** Opening MATERIAL PROVIDED block **

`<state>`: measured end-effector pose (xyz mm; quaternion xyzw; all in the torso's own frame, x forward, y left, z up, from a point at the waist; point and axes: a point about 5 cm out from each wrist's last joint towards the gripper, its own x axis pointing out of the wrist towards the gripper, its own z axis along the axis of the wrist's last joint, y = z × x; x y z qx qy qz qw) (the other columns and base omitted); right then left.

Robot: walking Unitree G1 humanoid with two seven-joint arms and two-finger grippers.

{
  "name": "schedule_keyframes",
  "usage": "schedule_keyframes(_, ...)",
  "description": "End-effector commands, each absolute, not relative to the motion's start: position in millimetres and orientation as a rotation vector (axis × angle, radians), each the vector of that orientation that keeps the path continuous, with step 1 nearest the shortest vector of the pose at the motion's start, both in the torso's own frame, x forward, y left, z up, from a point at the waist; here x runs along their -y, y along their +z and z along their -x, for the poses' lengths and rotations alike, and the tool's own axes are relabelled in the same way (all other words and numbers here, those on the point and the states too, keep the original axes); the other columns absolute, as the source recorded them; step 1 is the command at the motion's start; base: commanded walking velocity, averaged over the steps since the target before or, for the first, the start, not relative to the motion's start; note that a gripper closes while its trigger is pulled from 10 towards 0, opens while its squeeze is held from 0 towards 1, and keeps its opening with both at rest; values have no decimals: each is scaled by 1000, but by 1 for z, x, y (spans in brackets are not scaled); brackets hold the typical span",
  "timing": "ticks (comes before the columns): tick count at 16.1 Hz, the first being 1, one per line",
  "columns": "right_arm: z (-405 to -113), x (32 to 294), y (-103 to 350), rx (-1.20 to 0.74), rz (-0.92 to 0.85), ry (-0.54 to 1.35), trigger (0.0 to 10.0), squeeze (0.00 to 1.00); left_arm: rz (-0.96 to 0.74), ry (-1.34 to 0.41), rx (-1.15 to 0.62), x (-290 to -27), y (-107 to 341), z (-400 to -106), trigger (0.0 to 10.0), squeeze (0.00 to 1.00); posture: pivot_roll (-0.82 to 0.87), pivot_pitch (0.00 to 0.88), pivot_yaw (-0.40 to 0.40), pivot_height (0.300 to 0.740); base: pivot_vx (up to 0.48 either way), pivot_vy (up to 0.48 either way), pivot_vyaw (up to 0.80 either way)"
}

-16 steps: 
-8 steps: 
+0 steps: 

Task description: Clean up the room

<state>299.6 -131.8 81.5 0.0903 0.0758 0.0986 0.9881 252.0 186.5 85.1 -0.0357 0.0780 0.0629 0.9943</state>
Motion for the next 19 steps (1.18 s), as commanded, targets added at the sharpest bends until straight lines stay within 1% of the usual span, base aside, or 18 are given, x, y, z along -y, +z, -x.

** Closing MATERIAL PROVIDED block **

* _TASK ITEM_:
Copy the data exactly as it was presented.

* _RESULT OF THE TASK_:
`<state>`: measured end-effector pose (xyz mm; quaternion xyzw; all in the torso's own frame, x forward, y left, z up, from a point at the waist; point and axes: a point about 5 cm out from each wrist's last joint towards the gripper, its own x axis pointing out of the wrist towards the gripper, its own z axis along the axis of the wrist's last joint, y = z × x; x y z qx qy qz qw) (the other columns and base omitted); right then left.

Robot: walking Unitree G1 humanoid with two seven-joint arms and two-finger grippers.

{
  "name": "schedule_keyframes",
  "usage": "schedule_keyframes(_, ...)",
  "description": "End-effector commands, each absolute, not relative to the motion's start: position in millimetres and orientation as a rotation vector (axis × angle, radians), each the vector of that orientation that keeps the path continuous, with step 1 nearest the shortest vector of the pose at the motion's start, both in the torso's own frame, x forward, y left, z up, from a point at the waist; here x runs along their -y, y along their +z and z along their -x, for the poses' lengths and rotations alike, and the tool's own axes are relabelled in the same way (all other words and numbers here, those on the point and the states too, keep the original axes); the other columns absolute, as the source recorded them; step 1 is the command at the motion's start; base: commanded walking velocity, averaged over the steps since the target before or, for the first, the start, not relative to the motion's start; note that a gripper closes while its trigger is pulled from 10 towards 0, opens while its squeeze is held from 0 towards 1, and keeps its opening with both at rest; values have no decimals: each is scaled by 1000, but by 1 for z, x, y (spans in brackets are not scaled); brackets hold the typical span",
  "timing": "ticks (comes before the columns): tick count at 16.1 Hz, the first being 1, one per line",
  "columns": "right_arm: z (-405 to -113), x (32 to 294), y (-103 to 350), rx (-1.20 to 0.74), rz (-0.92 to 0.85), ry (-0.54 to 1.35), trigger (0.0 to 10.0), squeeze (0.00 to 1.00); left_arm: rz (-0.96 to 0.74), ry (-1.34 to 0.41), rx (-1.15 to 0.62), x (-290 to -27), y (-107 to 341), z (-400 to -106), trigger (0.0 to 10.0), squeeze (0.00 to 1.00); posture: pivot_roll (-0.82 to 0.87), pivot_pitch (0.00 to 0.88), pivot_yaw (-0.40 to 0.40), pivot_height (0.300 to 0.740); base: pivot_vx (up to 0.48 either way), pivot_vy (up to 0.48 either way), pivot_vyaw (up to 0.80 either way)"
}

-16 steps: 
-8 steps: 
+0 steps: 

Task description: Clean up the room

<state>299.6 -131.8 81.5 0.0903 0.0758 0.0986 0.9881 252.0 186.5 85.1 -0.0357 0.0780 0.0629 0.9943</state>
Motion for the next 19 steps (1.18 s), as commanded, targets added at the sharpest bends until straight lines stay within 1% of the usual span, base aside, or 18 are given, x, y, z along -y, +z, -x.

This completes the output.